Brincadeiras à parte, a perfeição tem um pouco de matéria, de genético, ou seja, existem virtudes que já trazemos dentro de nós. Tal como um diamante que é encontrado, que é separado da rocha em que esteve enterrado, produzido ao longo de milhões de anos.A perfeição também tem um pouco de exterior, das intempéries, das buscas. É preciso esperar que os garimpeiros explorem e encontrem aquelas jazidas de minerais preciosos. Assim como a paciência da natureza para produzi-lo, também é preciso ser perseverante na sua busca. E a procura normalmente é apenas um sonho movido pela fé. É acreditar que a pessoa perfeita exista em algum canto escondido dessas terras.
Depois de tudo isso, a perfeição também precisa das mãos dos joalheiros deste mundo. E sob essa ótica, existem joalheiros e o restante do mundo... Alguns te roubam, outros não entendem que lapidar é uma arte e podem destruir algo tão preciosa. Novamente, é preciso dar tempo ao tempo para que a joia seja produzida e cumpra a sua missão.
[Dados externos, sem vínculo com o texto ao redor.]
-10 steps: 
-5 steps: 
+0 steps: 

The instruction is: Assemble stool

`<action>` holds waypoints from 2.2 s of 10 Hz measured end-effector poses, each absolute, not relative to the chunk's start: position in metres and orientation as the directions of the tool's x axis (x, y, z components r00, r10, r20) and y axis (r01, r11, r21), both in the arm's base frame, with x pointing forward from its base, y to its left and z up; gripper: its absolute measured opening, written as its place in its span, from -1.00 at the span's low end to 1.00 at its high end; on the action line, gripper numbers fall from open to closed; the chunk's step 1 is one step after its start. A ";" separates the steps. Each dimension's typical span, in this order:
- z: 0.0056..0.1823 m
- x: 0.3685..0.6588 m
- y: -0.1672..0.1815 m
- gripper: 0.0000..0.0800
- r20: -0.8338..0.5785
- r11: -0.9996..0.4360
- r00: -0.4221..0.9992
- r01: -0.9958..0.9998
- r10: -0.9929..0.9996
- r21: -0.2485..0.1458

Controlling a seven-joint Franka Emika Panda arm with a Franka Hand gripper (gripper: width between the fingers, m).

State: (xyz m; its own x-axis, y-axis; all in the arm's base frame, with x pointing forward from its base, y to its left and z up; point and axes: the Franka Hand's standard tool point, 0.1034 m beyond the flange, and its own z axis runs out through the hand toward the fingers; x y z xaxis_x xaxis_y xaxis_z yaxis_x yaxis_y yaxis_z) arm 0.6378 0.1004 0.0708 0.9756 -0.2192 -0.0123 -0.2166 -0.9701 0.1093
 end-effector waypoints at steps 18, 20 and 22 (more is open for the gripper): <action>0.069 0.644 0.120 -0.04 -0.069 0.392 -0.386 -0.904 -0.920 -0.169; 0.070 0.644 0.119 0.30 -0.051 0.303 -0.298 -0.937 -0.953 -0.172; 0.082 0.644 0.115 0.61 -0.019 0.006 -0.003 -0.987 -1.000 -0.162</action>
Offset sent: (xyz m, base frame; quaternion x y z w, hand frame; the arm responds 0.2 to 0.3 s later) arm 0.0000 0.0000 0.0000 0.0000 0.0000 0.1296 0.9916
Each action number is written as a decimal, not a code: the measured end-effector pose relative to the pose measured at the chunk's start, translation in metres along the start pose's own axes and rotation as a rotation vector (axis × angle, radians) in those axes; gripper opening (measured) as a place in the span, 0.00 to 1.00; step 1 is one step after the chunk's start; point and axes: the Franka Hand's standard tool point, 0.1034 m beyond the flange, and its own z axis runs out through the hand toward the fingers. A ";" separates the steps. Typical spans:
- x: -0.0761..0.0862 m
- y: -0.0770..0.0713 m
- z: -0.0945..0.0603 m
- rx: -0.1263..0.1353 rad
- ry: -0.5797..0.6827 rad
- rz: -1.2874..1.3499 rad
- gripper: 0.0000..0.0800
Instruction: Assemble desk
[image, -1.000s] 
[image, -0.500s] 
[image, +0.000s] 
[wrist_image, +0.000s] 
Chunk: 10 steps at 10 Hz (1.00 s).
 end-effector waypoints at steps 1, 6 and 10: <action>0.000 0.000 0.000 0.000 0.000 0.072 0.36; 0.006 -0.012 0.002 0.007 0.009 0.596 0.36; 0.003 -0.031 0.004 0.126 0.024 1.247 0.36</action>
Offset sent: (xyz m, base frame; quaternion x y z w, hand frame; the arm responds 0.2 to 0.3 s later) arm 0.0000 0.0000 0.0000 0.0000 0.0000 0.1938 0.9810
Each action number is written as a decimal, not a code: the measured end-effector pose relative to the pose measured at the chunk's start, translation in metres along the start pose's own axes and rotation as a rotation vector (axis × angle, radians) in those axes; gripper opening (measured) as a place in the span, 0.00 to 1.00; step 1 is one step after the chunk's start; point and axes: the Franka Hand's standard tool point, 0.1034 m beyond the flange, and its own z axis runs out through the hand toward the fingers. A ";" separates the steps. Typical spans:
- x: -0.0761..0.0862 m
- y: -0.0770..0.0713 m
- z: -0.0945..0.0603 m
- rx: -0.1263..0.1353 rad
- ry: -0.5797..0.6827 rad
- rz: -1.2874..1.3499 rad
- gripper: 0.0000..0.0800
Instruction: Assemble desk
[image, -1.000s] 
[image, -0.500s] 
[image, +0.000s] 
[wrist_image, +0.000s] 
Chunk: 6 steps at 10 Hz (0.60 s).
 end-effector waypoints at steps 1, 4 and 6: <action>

Nesse ponto de vista, os amigos é que são os verdadeiros joalheiros, são educadores e procuram transformar pedaços de rocha e mostrar ao mundo as verdadeiras facetas cuidadosamente polidas.
Contudo, algumas vezes esquecemos que na vida todos somos joalheiros e pedras ao mesmo tempo. E que o contato diário nos transforma. É preciso entender que as lapidações precisam de um ângulo adequado, uma forma preestabelecida para melhor refletir a luz.
Por isso, leve em conta que com quem você interage e a forma como se relaciona poderá prejudicar a sua formação ou torná-la uma verdadeira joia.
A busca da perfeição não é algo que se deve procurar nos outros, mas que deve ser construído nas relações com todas as pessoas que encontramos em nossa caminhada.